**Given data:**
☆ ☆ ☆ ☆
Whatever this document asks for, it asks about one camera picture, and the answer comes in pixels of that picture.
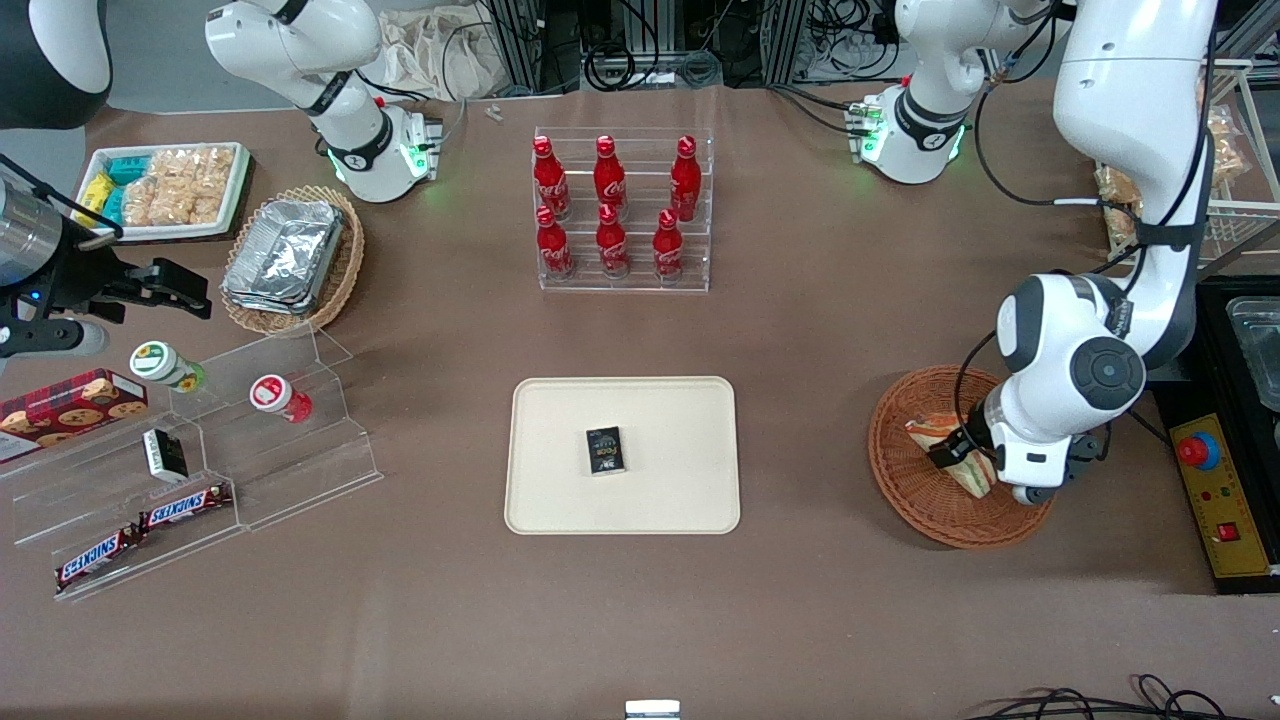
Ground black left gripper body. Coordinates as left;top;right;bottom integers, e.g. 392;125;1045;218
928;428;989;471

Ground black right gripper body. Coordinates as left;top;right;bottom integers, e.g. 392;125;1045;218
28;240;113;323

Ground triangle sandwich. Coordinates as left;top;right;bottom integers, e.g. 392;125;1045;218
905;412;998;499

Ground brown wicker basket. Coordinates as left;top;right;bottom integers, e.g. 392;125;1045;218
868;365;1056;549

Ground white rectangular snack tray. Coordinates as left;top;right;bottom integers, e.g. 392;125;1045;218
75;142;254;244

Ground aluminium foil tray stack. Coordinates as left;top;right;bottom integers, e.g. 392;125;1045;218
222;198;346;316

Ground light wicker basket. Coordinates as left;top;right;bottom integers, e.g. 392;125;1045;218
220;185;366;336

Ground beige plastic tray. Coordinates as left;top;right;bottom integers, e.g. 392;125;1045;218
504;376;742;536

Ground green sunflower lid cup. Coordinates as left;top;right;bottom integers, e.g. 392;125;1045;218
129;340;207;393

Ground red tartan cookie box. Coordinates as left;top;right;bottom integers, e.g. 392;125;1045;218
0;368;149;463

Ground red strawberry lid cup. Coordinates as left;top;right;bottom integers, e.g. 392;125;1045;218
249;374;314;424

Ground small black white box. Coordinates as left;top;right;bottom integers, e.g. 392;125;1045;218
142;428;189;483

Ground clear acrylic stepped riser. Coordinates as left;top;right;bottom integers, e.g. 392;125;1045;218
0;400;246;603
170;325;384;531

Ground Snickers chocolate bar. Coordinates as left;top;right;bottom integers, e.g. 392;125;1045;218
137;483;234;532
54;526;142;592

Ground black yellow control box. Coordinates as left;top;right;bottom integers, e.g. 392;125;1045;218
1150;385;1280;596

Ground cream cloth bag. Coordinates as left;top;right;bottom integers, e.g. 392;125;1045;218
385;10;501;101

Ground red cola bottle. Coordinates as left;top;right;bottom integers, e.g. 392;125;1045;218
535;206;575;281
533;136;571;221
669;136;703;223
595;203;631;279
594;135;629;216
652;208;686;283

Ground small black printed packet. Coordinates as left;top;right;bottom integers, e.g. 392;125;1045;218
585;426;627;476

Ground clear acrylic bottle rack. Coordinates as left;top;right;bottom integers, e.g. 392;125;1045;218
533;126;715;294

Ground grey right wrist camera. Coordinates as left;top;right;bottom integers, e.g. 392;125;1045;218
0;318;108;361

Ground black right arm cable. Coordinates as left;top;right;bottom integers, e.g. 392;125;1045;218
0;155;123;241

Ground black cable bundle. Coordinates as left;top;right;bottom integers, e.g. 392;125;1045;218
965;675;1241;720

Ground white wire rack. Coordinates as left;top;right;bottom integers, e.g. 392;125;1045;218
1095;58;1280;279

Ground aluminium frame post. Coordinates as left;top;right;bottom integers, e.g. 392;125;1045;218
490;0;546;93
765;0;811;86
☆ ☆ ☆ ☆
**Your objective:** Give back the whole of the material exactly, with the pictures removed.

**Solution to this task:**
Whatever this document asks for, it asks about one camera picture, and the answer comes in pixels of that picture.
Ground black left gripper body. Coordinates as left;top;right;bottom integers, e.g. 392;125;1045;218
928;428;989;471

Ground black right gripper body. Coordinates as left;top;right;bottom integers, e.g. 392;125;1045;218
28;240;113;323

Ground triangle sandwich. Coordinates as left;top;right;bottom integers, e.g. 392;125;1045;218
905;412;998;499

Ground brown wicker basket. Coordinates as left;top;right;bottom integers, e.g. 392;125;1045;218
868;365;1056;549

Ground white rectangular snack tray. Coordinates as left;top;right;bottom integers, e.g. 392;125;1045;218
75;142;254;244

Ground aluminium foil tray stack. Coordinates as left;top;right;bottom integers, e.g. 392;125;1045;218
222;198;346;316

Ground light wicker basket. Coordinates as left;top;right;bottom integers, e.g. 392;125;1045;218
220;185;366;336

Ground beige plastic tray. Coordinates as left;top;right;bottom integers, e.g. 392;125;1045;218
504;376;742;536

Ground green sunflower lid cup. Coordinates as left;top;right;bottom integers, e.g. 392;125;1045;218
129;340;207;393

Ground red tartan cookie box. Coordinates as left;top;right;bottom integers, e.g. 392;125;1045;218
0;368;149;463

Ground red strawberry lid cup. Coordinates as left;top;right;bottom integers, e.g. 392;125;1045;218
249;374;314;424

Ground small black white box. Coordinates as left;top;right;bottom integers, e.g. 392;125;1045;218
142;428;189;483

Ground clear acrylic stepped riser. Coordinates as left;top;right;bottom integers, e.g. 392;125;1045;218
0;400;246;603
170;325;384;531

Ground Snickers chocolate bar. Coordinates as left;top;right;bottom integers, e.g. 392;125;1045;218
137;483;234;532
54;526;142;592

Ground black yellow control box. Coordinates as left;top;right;bottom integers, e.g. 392;125;1045;218
1150;385;1280;596

Ground cream cloth bag. Coordinates as left;top;right;bottom integers, e.g. 392;125;1045;218
385;10;501;101

Ground red cola bottle. Coordinates as left;top;right;bottom integers, e.g. 392;125;1045;218
535;206;575;281
533;136;571;221
669;136;703;223
595;203;631;279
594;135;629;216
652;208;686;283

Ground small black printed packet. Coordinates as left;top;right;bottom integers, e.g. 392;125;1045;218
585;426;627;476

Ground clear acrylic bottle rack. Coordinates as left;top;right;bottom integers, e.g. 392;125;1045;218
533;126;715;294

Ground grey right wrist camera. Coordinates as left;top;right;bottom integers, e.g. 392;125;1045;218
0;318;108;361

Ground black right arm cable. Coordinates as left;top;right;bottom integers, e.g. 392;125;1045;218
0;155;123;241

Ground black cable bundle. Coordinates as left;top;right;bottom integers, e.g. 392;125;1045;218
965;675;1241;720

Ground white wire rack. Coordinates as left;top;right;bottom integers, e.g. 392;125;1045;218
1095;58;1280;279

Ground aluminium frame post. Coordinates as left;top;right;bottom integers, e.g. 392;125;1045;218
490;0;546;93
765;0;811;86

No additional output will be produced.